When necessary, each test solution sampled was serially diluted ten-fold with phosphate buffer. Each test solution aliquot sample for bacteria was spread on standard agar (PEARLCORE NUTRIENT AGAR 'Eiken', Eiken Chemical Co., Ltd., Japan) plates in triple; fungi was spread on Sabouraud agar plates. After 24 to 48 hours of incubation at 37ºC, colonies formed on the plates were counted, and concentration was calculated. Similar with other experimental studies of microbial growth [16-18], the data obtained in this study were not analyzed statistically because biological significance of these kinds of data is considered assessable without statistical analysis.
Since the results of the experiments showed similar tendencies, one of them was indicated as the result. Microbial growth in PPN solutions is shown in Fig.1. S. epidermidis JCM2414 decreased after 24 hours or 48 hours in all solutions. It decreased to undetectable levels in some solutions. E. coli W3110 grew in all solutions. E. coli increased especially in PP, from 5.8×101 CFU / mL to 1.4×103 CFU / mL 24 hours after, and to 1.1×105 CFU / mL 48 hours after. S. marcescens NBRC 3046 also grew in all solutions, especially in PP. It increased from 7.4×101 CFU / mL to 3.2×105 CFU / mL 24 hours after, and reached 7.3×108 CFU / mL. P. aeruginosa PAO001 grew in all solutions, and especially in PP. It increased from 3.9×101 CFU / mL to 9.8×103 CFU / mL 24 hours after, and reached 4.6×107 CFU / mL 48 hours after. However, S. aureus NBRC 12732 grew in PP, but it hardly increased in BF and PS, and it decreased in AF. It grew in PP from 1.8×101 CFU / mL to 9.2×102 CFU / mL 24 hours after, and increased to 5.3×105 CFU / mL 48 hours after. On the other hand, S. aureus NBRC 14462 decreased by 1 or 2 orders of magnitude in all solutions.
The 2 strains of C. albicans grew in all solutions. Both strains grew especially in PP. C. albicans IFM 40009 increased from 1.8×102 CFU / mL to 1.8×105 CFU / mL 24 hours after, and reached 1.1×107 CFU / mL 48 hours after. C. albicans IFM 61197 increased from 7.5×101 CFU / mL to 3.5×104 CFU / mL 24 hours after, and reached 1.6×107 CFU / mL 48 hours after. Both strains of C. albicans moderately grew in AF, BF and PS.

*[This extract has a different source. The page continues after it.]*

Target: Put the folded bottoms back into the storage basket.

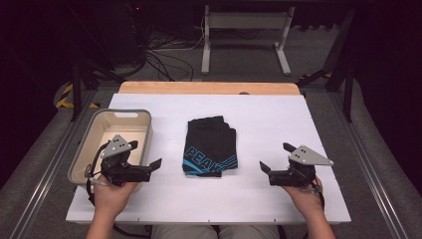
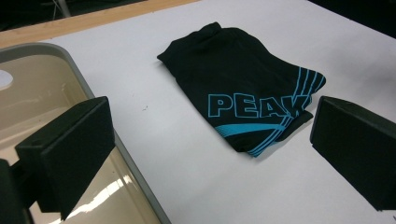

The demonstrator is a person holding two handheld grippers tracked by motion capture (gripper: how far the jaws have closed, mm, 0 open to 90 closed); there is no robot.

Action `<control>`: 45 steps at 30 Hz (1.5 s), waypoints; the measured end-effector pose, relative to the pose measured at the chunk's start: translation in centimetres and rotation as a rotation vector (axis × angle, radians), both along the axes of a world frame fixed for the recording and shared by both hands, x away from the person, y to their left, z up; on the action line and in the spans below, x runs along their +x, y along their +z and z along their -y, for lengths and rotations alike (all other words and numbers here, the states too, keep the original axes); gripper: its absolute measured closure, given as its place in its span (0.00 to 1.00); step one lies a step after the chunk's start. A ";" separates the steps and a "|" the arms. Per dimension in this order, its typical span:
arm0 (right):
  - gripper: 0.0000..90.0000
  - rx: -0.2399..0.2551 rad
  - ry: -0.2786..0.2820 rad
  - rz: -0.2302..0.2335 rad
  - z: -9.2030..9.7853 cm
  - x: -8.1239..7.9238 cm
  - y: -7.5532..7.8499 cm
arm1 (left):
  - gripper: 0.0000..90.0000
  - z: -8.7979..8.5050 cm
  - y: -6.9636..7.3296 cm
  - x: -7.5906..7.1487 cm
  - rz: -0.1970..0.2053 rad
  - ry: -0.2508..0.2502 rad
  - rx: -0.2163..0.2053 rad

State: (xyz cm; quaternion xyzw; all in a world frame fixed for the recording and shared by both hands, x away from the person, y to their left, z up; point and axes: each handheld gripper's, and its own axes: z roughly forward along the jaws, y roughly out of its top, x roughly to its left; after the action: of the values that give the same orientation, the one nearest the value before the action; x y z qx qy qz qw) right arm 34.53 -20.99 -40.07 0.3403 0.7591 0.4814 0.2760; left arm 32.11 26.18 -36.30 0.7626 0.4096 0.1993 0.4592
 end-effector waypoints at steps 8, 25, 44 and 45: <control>0.02 0.005 -0.007 0.001 0.2 0.0 0.1 | 0.02 1.1 0.4 0.1 -0.018 0.005 0.000; 0.02 0.027 -0.026 0.020 1.0 -0.1 0.6 | 0.02 3.2 0.4 0.8 -0.038 0.000 -0.017; 0.02 0.035 -0.030 0.023 1.3 -0.2 0.7 | 0.02 6.9 -0.7 4.2 -0.112 -0.023 -0.086; 0.02 0.036 -0.030 0.023 1.3 -0.2 0.7 | 0.02 7.1 -0.7 4.4 -0.119 -0.020 -0.091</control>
State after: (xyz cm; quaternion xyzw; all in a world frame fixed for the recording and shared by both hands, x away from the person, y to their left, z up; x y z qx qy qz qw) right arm 34.35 -22.29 -39.34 0.3511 0.7418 0.4948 0.2857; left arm 36.47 19.09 -37.04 0.7555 0.4372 0.1304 0.4702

Since the results of the experiments showed similar tendencies, one of them was indicated as the result. Microbial growth in PPN solutions containing each water soluble vitamin is shown in Table 2. When each water soluble vitamin was added to AF, S. aureus NBRC 12732 was hardly detected in all solutions. On the other hand, when each water soluble vitamin was added to BF and PS, S. aureus NBRC 12732 increased in all solutions after 24 hours or 48 hours. In particular, S. aureus in the solutions with nicotinamide increased by more than 2 orders of magnitude. It increased from 1.8×101 CFU / mL to 9.4×103 CFU / mL 48 hours after in BF, and from 5.0×100 CFU / mL to 5.0×103 CFU / mL 48 hours after in PS.
Effects of amino acids or/and water soluble vitamins on the growth of microorganisms. AMINOFLUID® (AF; ⚪), BFLUID® (BF; ⚫), PARESAFE® (PS; △) and PAREPLUS® (PP; ▲) were used. BF and PS contain only VB1; PP contains multivitamins. The down arrow indicates undetectable levels.

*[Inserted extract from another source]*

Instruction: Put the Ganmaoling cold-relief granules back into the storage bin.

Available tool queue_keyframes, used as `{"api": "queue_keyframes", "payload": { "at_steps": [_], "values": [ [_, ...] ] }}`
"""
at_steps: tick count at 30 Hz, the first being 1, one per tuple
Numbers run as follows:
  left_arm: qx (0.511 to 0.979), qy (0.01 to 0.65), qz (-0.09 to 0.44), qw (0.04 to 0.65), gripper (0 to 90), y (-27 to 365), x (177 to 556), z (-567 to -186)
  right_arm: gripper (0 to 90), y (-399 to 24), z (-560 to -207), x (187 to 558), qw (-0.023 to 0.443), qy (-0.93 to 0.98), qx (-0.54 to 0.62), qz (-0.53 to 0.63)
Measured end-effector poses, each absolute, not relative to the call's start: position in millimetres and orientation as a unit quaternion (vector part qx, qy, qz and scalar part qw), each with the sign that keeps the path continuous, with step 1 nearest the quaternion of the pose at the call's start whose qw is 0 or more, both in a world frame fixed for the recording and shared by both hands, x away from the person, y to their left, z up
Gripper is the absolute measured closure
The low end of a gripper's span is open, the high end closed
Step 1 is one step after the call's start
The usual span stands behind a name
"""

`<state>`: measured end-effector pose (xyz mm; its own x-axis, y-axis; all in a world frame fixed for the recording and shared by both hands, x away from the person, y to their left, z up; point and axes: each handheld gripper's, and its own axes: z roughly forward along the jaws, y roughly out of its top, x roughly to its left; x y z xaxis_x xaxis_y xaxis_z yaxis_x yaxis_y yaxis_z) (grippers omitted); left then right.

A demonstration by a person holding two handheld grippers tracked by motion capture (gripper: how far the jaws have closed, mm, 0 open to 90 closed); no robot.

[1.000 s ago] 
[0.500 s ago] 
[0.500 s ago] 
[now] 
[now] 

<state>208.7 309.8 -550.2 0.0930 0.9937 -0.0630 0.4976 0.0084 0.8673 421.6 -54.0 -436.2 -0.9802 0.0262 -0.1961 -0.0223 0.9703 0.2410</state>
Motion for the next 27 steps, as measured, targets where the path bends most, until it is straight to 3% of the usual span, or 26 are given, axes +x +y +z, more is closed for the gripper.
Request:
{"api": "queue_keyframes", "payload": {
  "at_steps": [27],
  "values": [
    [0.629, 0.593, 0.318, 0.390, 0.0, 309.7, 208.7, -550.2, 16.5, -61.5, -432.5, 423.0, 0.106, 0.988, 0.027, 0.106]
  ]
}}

Growth of Staphylococcus aureus and Candida albicans in PPN solutions containing each water soluble vitamin (CFU/mL)
ND: not detected
When each water soluble vitamin was added to AF, BF and PS, the 2 strains of C. albicans increased in all solutions, especially in solutions with biotin.

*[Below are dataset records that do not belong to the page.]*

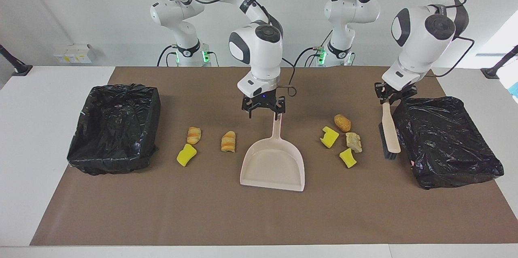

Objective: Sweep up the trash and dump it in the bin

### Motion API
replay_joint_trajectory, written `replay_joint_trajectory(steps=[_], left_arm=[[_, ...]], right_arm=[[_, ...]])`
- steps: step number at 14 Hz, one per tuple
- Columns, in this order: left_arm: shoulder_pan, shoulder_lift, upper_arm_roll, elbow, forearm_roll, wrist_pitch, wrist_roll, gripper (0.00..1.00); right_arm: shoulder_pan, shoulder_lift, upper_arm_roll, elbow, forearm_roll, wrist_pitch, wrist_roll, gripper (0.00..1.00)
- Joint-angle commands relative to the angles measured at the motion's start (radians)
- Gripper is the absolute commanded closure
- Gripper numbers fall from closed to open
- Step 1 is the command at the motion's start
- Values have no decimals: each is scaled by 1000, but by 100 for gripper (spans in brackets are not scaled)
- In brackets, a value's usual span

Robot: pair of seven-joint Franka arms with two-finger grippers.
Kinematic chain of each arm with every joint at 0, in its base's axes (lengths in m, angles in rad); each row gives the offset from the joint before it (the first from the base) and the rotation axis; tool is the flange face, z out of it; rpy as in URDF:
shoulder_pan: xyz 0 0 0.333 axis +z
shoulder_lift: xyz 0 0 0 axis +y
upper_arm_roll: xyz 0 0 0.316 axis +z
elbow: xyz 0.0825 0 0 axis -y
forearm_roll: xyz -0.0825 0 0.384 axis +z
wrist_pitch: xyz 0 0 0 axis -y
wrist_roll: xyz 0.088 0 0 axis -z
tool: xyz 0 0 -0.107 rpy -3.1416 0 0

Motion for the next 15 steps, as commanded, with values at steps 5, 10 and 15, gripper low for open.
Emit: replay_joint_trajectory(steps=[5, 10, 15], left_arm=[[-14, 4, -18, -81, 22, 18, 65, 100], [-107, -43, -23, -144, 5, -10, 0, 100], [-63, -106, -11, -83, -118, -76, -63, 100]], right_arm=[[-3, 1, -1, -42, -35, 50, -9, 36], [-11, 4, -1, -25, -35, 23, -117, 100], [-37, -84, -1, -28, -15, -67, -336, 100]])
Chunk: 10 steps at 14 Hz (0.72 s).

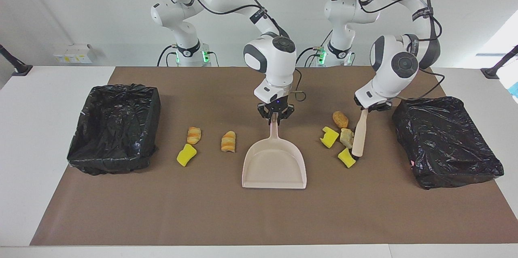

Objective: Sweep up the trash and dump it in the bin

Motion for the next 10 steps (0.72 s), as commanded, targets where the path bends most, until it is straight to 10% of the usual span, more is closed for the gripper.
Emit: replay_joint_trajectory(steps=[1, 10], left_arm=[[63, -57, 11, 23, -53, -16, -10, 100], [63, -110, 5, -136, -93, 23, -418, 100]], right_arm=[[-35, -99, 11, -20, 0, -108, -199, 100], [-94, -167, 11, -49, 23, -294, -1200, 100]])
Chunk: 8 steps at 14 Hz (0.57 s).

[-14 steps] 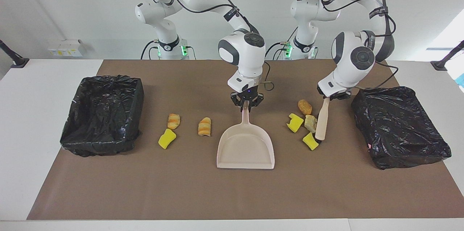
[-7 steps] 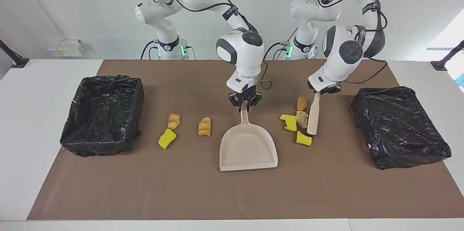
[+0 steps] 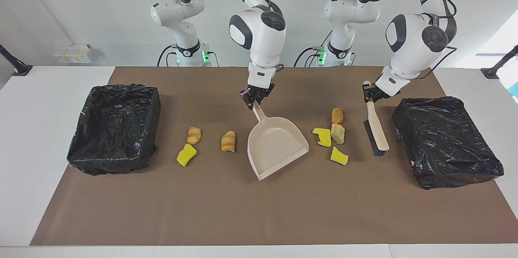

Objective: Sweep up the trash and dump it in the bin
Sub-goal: 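Sweep bread and sponge into the dustpan with the left gripper's brush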

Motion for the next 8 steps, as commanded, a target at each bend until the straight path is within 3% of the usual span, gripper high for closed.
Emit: replay_joint_trajectory(steps=[1, 6, 8], left_arm=[[-18, -76, 7, -116, -12, 18, -33, 100], [-162, -92, 7, -211, -12, 117, -5, 100], [-203, -89, 4, -227, -12, 156, -7, 100]], right_arm=[[-47, -15, 10, -46, 18, 24, -283, 100], [-124, -10, 10, -115, 78, 163, -734, 100], [-123, 1, 10, -116, 86, 183, -755, 100]])
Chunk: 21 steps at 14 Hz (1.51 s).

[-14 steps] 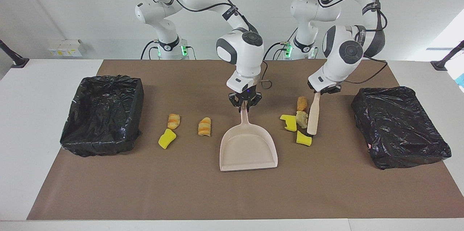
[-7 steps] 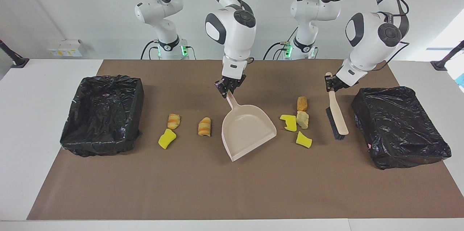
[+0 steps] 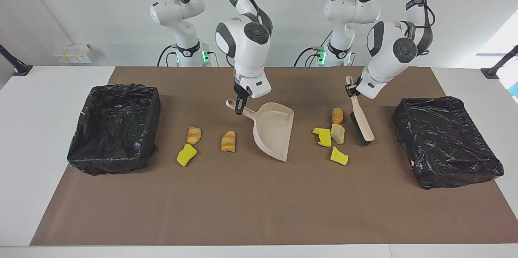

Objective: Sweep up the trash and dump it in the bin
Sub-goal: 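Sweep bread and sponge into the dustpan with the left gripper's brush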

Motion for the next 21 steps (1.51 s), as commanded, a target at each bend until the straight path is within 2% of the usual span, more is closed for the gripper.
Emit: replay_joint_trajectory(steps=[1, 6, 10, 12, 15, 17, 18, 19, 21], left_arm=[[-67, -22, 11, -46, -12, 61, 2, 100], [-237, 24, 11, -25, -156, 147, -28, 100], [-279, 65, 11, 82, -201, 92, -136, 100], [-256, 54, 20, 141, -200, -10, -151, 100], [-141, 45, 21, 216, -175, -103, -133, 100], [-90, 67, 20, 259, -65, -80, -40, 100], [-57, 83, 20, 270, -25, -74, 87, 100], [1, 94, 20, 277, -10, -48, 234, 100], [69, 148, 20, 294, 24, 9, 318, 100]], right_arm=[[-1, 3, 11, -20, 26, 46, -51, 100], [19, 68, 13, -17, 84, 172, -28, 100], [38, 91, 13, -13, 103, 226, 36, 100], [38, 91, 11, -14, 103, 223, 30, 100], [32, 91, 11, -10, 98, 209, 18, 100], [21, 76, 10, -11, 94, 189, -47, 100], [4, 60, 8, -10, 94, 152, -80, 100], [-17, 30, 10, -20, 92, 128, -101, 100], [-39, -50, 8, -62, 87, 73, -95, 100]])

Many pathogenic bacteria require glucide, fatty acids and amino acids as carbon compounds [19]. C. albicans, which is a fungus, can grow with amino acids, glucide and hydrocarbons [20]. TPN solutions contain amino acids, glucose, electrolytes, and are with or without lipid emulsion and multivitamins. TPN solutions are considered to be relatively good growth mediums for microorganisms due to the included components [21, 22].
In Japan, although hospitals that prepare TPN solutions under aseptic conditions are increasing, few prepare PPN solutions aseptically. PPN solutions, which have a lower nutritional value than TPN solutions, contain amino acids, glucose and electrolytes with or without water soluble vitamins.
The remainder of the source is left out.